PD Editorial: State picks justice over vengeance

California’s penal system is taking another step away from its brutal past.|

California’s penal system is taking another step away from its brutal past.

Under a legal settlement announced this week, the state will stop isolating prisoners in solitary confinement for years, even decades at a time.

An inmate who spent 17 years in solitary - locked in a cell 22½ hours a day and denied virtually any contact with other humans - described it as “a living tomb.” Thousands of inmates participated in hunger strikes protesting long-term solitary confinement and/or joined a class-action lawsuit seeking to end the practice.

But it wasn’t just prisoners who objected.

A special U.N. envoy who assessed California’s prisons said prolonged solitary confinement “amounted to torture” and “was contrary to the practices of civilized nations.”

Justice Anthony Kennedy of the U.S. Supreme Court, speaking to a House committee this spring, said extended isolation “literally drives men mad” and asked, “If those individuals are ultimately released, how will they ever adapt?”

One day after the California settlement, a national prison administrators association declared that its members are committed to “ongoing efforts to limit or end extended isolation.”

California built up its prison system in the 1980s, filled it well beyond capacity in the 1990s and spent much of the time since under federal court supervision because of crowding and inadequate health care in the state’s penitentiaries.

The state already has eased crowding, improved medical services and stopped using pepper spray to control mentally ill prisoners. With this week’s settlement, California is addressing another long-running prison problem.

To be clear, the state isn’t abandoning solitary confinement or turning its prisons into country clubs with razor-wire-topped fences.

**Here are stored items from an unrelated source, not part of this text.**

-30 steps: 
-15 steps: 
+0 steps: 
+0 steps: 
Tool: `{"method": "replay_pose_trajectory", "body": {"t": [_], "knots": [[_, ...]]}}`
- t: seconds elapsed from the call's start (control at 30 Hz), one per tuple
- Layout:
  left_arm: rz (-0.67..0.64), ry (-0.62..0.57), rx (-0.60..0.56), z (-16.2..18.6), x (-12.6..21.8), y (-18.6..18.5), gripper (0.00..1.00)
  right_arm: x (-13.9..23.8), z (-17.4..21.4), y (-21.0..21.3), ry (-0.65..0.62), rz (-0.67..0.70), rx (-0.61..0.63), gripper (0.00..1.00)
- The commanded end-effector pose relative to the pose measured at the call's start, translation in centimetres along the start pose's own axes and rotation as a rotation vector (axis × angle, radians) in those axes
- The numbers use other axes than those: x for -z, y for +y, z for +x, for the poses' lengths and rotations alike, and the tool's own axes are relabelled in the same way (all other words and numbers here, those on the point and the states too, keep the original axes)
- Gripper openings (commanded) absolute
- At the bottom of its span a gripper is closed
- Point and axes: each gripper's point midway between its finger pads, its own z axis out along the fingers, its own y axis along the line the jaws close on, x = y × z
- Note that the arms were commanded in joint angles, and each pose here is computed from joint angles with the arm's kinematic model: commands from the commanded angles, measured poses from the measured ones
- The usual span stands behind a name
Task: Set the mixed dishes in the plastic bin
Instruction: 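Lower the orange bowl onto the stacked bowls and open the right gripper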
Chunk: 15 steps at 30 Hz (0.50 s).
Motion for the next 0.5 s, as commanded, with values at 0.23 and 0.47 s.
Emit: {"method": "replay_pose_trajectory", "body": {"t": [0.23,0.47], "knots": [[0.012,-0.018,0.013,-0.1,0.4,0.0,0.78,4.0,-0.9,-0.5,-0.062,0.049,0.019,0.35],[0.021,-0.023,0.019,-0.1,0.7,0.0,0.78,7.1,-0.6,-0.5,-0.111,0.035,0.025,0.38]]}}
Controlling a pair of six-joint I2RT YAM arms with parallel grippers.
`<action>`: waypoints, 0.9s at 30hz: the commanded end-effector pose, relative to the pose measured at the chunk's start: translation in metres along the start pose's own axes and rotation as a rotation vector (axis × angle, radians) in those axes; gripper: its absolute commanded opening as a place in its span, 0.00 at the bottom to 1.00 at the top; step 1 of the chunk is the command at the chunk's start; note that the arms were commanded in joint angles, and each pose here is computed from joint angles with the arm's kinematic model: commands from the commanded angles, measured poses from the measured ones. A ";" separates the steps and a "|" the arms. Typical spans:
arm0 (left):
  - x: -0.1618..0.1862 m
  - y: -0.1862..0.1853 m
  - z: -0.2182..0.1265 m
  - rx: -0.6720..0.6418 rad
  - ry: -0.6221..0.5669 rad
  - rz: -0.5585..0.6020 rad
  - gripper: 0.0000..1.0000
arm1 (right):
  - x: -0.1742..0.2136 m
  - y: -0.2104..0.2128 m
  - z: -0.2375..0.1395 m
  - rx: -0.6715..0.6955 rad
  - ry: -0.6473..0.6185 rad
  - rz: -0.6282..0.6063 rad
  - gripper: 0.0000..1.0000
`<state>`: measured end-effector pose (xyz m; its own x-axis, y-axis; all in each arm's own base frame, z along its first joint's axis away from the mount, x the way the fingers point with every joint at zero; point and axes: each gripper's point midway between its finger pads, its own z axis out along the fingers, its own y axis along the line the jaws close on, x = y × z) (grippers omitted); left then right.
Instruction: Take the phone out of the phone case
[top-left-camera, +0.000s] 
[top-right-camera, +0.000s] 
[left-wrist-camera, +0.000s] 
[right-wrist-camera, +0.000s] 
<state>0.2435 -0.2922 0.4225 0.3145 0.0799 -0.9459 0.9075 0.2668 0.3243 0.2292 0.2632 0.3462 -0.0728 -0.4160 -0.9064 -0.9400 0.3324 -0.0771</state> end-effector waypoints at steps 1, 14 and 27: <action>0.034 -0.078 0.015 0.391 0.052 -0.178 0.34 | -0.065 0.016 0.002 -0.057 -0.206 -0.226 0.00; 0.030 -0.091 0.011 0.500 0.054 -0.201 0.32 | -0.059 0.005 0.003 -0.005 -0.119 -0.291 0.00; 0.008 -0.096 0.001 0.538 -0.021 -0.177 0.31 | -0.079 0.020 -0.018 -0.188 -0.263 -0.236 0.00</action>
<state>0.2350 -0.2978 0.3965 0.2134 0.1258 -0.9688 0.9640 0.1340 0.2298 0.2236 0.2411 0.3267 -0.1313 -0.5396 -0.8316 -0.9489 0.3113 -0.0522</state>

However, prisoners will no longer be held in isolation indefinitely, and placements will be based on behavior rather than simply for gang membership or, in some cases, suspected gang membership.

Until recently, according to news accounts, the only way out of solitary was to become an informant and risk becoming a victim of prison yard reprisal.

As many as 2,000 inmates could be returned to the general prison population as the new policy is implemented. Some of these inmates have been held for as long as three decades in the ultra-high-security unit at Pelican Bay State Prison near Crescent City.

The state also agreed to create new units, with less isolation and more privileges, for inmates deemed too dangerous for the general population.

Prisons are filled with dangerous felons with little respect for their fellow citizens. But the state that incarcerates them must meet a higher standard, and it needs to consider Justice Kennedy’s question. By choosing justice over vengeance, California improves the chances that inmates can adapt should they return to civil society.